[Exercise prompt]:
From the data below, set down exactly the lines between the one holding "Find white shelf" and the one holding "Find background wooden", inclusive, and no others.

---

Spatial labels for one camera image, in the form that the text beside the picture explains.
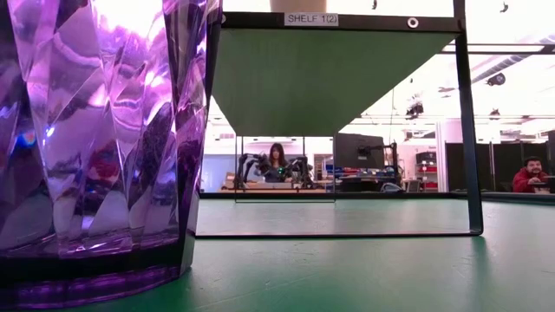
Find small white cup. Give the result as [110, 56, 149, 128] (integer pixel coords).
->
[269, 0, 328, 13]

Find white shelf label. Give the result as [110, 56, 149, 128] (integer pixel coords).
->
[284, 12, 339, 27]

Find person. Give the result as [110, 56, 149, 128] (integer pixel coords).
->
[512, 156, 551, 194]
[264, 142, 294, 183]

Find background wooden table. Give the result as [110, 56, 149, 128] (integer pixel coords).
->
[220, 181, 327, 194]

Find black monitor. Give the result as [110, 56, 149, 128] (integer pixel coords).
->
[332, 133, 386, 170]

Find background storage rack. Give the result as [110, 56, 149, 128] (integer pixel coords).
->
[415, 150, 438, 192]

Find purple faceted plastic cup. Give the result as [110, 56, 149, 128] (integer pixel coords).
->
[0, 0, 223, 309]

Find wooden shelf with black frame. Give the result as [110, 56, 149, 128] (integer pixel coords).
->
[194, 0, 485, 238]

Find black partition wall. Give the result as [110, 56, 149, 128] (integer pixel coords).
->
[445, 141, 555, 192]

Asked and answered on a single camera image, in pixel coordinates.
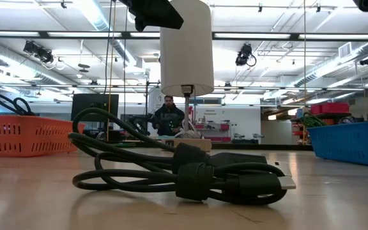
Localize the black beam with light strips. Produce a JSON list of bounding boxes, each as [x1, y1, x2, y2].
[[0, 30, 368, 42]]

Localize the white shelf with red bins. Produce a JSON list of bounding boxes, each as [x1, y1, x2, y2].
[[195, 121, 233, 143]]

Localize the blue plastic basket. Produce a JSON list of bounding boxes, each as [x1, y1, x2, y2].
[[307, 121, 368, 167]]

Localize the yellow hanging cord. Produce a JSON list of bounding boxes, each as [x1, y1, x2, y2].
[[106, 0, 117, 141], [302, 0, 307, 144]]

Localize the translucent lamp cord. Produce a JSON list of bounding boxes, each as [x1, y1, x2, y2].
[[174, 119, 204, 140]]

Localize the black aluminium table frame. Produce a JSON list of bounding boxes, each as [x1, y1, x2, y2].
[[119, 142, 314, 151]]

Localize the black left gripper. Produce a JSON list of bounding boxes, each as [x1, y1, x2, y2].
[[119, 0, 185, 32]]

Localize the orange plastic basket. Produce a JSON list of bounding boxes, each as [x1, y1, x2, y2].
[[0, 114, 86, 158]]

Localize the white shade wooden table lamp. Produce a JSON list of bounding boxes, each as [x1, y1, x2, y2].
[[160, 0, 215, 153]]

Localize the person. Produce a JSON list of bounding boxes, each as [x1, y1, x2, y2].
[[151, 95, 186, 137]]

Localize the silver ventilation duct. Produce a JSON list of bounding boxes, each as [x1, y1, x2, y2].
[[0, 38, 70, 86], [294, 41, 368, 89]]

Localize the red storage bins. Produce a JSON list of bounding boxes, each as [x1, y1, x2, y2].
[[310, 102, 351, 116]]

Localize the thick black USB cable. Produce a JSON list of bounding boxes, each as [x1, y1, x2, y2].
[[68, 107, 296, 206]]

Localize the purple braided USB cable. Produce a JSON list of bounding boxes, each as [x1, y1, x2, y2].
[[339, 115, 359, 125]]

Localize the black monitor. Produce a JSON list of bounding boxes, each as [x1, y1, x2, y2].
[[71, 93, 120, 122]]

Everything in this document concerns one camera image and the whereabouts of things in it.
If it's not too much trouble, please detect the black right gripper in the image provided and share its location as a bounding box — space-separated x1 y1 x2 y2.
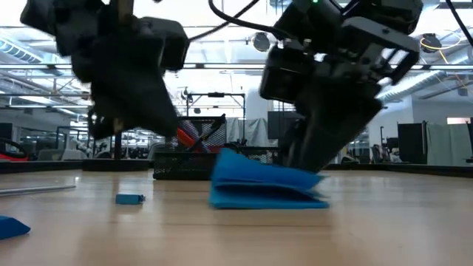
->
280 21 421 174

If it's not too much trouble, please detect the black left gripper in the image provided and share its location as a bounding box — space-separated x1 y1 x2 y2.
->
72 18 179 140

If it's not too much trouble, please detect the purple pen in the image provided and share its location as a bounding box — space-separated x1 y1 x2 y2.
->
184 120 208 149

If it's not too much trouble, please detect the black mesh desk organizer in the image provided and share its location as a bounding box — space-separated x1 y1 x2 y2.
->
152 116 296 181

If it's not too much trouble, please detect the small blue block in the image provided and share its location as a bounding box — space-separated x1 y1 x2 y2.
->
115 194 146 206

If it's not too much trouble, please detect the blue sticky note pad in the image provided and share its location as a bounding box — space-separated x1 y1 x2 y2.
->
208 147 330 211

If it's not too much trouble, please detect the black pen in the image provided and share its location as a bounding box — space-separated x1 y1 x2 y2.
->
191 113 227 151

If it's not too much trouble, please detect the black monitor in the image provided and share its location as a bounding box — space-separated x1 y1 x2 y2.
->
267 110 307 140

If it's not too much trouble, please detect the grey cloth cover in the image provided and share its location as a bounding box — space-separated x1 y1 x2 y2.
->
225 117 270 148

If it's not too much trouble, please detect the red black equipment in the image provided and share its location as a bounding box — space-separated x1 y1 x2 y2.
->
0 137 30 163

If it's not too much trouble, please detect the grey-green curtain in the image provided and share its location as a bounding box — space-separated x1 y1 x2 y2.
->
426 123 472 167

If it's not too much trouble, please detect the blue eraser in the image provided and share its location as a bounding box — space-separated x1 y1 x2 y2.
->
0 215 32 241

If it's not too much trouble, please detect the black table frame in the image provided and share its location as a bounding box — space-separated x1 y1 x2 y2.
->
0 160 473 179

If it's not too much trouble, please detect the black frame rig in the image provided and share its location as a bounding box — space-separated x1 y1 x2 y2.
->
186 92 246 141

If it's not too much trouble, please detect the ceiling cable reel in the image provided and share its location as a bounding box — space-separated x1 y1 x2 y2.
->
420 33 443 53
252 32 272 52

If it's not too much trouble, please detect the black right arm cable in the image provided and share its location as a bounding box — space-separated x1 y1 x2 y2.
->
208 0 296 41

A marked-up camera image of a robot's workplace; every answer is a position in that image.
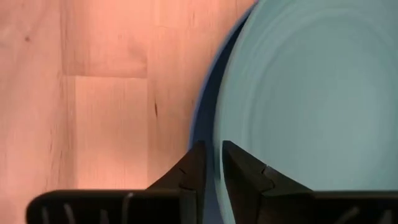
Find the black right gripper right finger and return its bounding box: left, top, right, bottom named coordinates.
left=221, top=140, right=398, bottom=224

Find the blue plastic plate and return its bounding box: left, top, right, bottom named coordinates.
left=188, top=0, right=261, bottom=224

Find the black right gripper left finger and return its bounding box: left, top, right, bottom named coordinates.
left=26, top=140, right=207, bottom=224

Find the teal plastic plate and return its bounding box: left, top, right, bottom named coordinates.
left=213, top=0, right=398, bottom=224

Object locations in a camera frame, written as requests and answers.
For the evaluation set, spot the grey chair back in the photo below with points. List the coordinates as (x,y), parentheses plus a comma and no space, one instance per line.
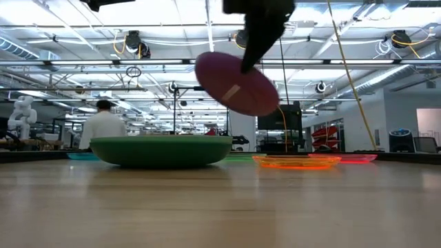
(425,144)

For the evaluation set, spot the red shelf rack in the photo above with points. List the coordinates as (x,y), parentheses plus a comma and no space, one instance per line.
(324,132)

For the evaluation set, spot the large dark green plate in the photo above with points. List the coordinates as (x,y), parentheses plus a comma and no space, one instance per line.
(162,153)

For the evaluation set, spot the small clear orange plate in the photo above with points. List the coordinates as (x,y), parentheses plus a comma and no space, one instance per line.
(296,162)

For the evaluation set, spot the person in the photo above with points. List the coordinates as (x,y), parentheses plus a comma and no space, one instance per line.
(103,127)

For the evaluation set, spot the wooden work table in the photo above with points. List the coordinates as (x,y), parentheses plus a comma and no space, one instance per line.
(31,142)

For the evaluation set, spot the small clear green plate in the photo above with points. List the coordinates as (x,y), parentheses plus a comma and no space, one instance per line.
(246,157)

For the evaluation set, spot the medium purple plate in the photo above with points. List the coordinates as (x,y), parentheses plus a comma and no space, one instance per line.
(234,93)

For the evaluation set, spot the black air purifier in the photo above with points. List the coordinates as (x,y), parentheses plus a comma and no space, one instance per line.
(401,143)

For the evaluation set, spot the white humanoid robot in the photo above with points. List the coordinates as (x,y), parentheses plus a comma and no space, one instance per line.
(22,113)

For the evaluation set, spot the small clear pink plate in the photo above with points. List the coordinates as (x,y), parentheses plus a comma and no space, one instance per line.
(348,157)

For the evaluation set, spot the small clear blue plate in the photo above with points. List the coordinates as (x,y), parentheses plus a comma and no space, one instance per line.
(81,156)

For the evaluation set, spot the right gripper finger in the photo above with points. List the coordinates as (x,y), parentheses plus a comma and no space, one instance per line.
(262,34)

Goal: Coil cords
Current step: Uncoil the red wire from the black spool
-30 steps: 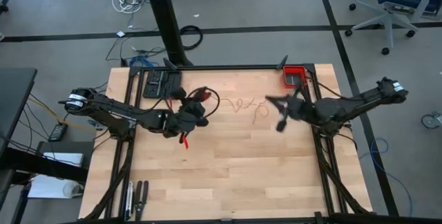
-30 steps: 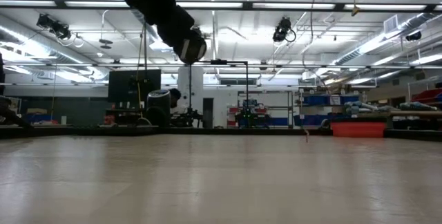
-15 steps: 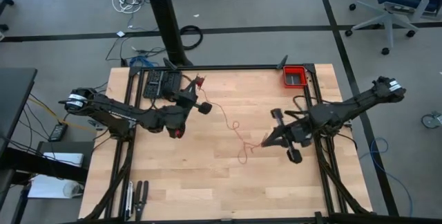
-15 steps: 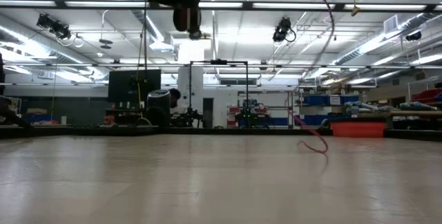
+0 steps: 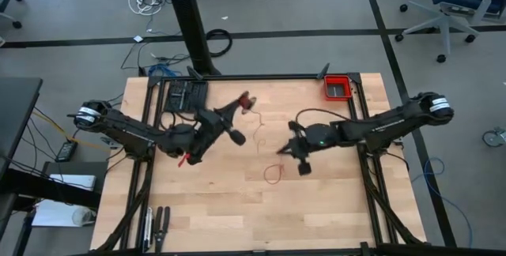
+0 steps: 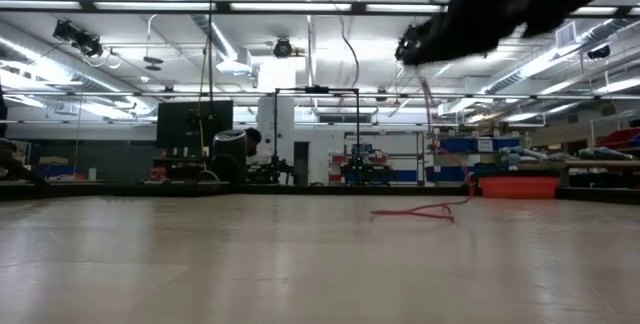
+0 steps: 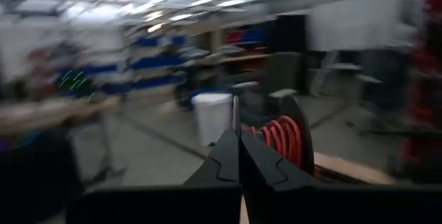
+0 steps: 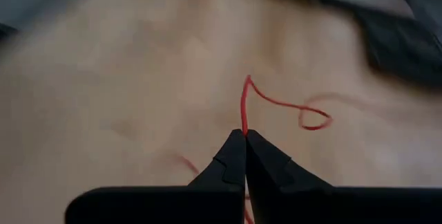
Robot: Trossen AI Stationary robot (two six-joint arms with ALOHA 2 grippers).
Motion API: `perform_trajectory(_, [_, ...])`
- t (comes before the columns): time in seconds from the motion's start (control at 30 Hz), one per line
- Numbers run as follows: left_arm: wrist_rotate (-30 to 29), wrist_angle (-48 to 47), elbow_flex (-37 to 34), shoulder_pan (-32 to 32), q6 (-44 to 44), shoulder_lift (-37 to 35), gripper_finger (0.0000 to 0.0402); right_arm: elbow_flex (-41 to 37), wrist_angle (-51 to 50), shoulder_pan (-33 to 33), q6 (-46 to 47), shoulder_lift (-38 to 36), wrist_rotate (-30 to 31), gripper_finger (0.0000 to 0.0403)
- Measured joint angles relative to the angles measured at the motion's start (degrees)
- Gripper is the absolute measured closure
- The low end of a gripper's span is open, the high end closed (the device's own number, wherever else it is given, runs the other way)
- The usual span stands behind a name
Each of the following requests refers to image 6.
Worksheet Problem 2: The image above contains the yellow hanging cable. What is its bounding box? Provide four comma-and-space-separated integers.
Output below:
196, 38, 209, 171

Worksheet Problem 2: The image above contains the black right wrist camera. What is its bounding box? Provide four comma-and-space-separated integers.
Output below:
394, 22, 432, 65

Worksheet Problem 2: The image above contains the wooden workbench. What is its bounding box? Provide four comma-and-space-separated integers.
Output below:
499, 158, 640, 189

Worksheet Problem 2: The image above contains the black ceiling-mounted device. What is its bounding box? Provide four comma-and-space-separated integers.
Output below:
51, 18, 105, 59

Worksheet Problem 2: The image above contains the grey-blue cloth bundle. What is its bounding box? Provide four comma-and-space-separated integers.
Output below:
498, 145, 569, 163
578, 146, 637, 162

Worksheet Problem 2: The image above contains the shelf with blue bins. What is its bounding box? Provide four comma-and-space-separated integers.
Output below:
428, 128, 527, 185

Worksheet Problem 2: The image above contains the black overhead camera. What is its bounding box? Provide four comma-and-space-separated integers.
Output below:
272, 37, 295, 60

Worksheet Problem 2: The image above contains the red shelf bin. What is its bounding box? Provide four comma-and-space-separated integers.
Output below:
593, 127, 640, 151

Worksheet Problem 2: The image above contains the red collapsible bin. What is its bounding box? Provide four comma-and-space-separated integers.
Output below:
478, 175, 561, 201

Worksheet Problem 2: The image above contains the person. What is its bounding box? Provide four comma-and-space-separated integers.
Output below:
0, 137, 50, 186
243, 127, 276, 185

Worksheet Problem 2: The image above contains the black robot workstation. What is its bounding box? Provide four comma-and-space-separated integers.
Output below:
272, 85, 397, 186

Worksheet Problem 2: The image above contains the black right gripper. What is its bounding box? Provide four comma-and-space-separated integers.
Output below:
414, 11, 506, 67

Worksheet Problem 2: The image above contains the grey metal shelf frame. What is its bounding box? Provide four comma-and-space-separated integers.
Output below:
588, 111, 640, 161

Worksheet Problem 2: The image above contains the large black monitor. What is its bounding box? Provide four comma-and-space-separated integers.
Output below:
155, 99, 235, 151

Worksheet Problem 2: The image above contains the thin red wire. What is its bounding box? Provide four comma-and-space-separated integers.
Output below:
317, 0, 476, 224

---

[Written solution]:
Find white shelf label. Give the result as [110, 56, 149, 128] (integer pixel coords).
->
[284, 12, 339, 27]

Find person. Give the result as [110, 56, 149, 128] (integer pixel coords).
->
[512, 156, 551, 194]
[264, 142, 294, 183]

Find background wooden table. Give the result as [110, 56, 149, 128] (integer pixel coords).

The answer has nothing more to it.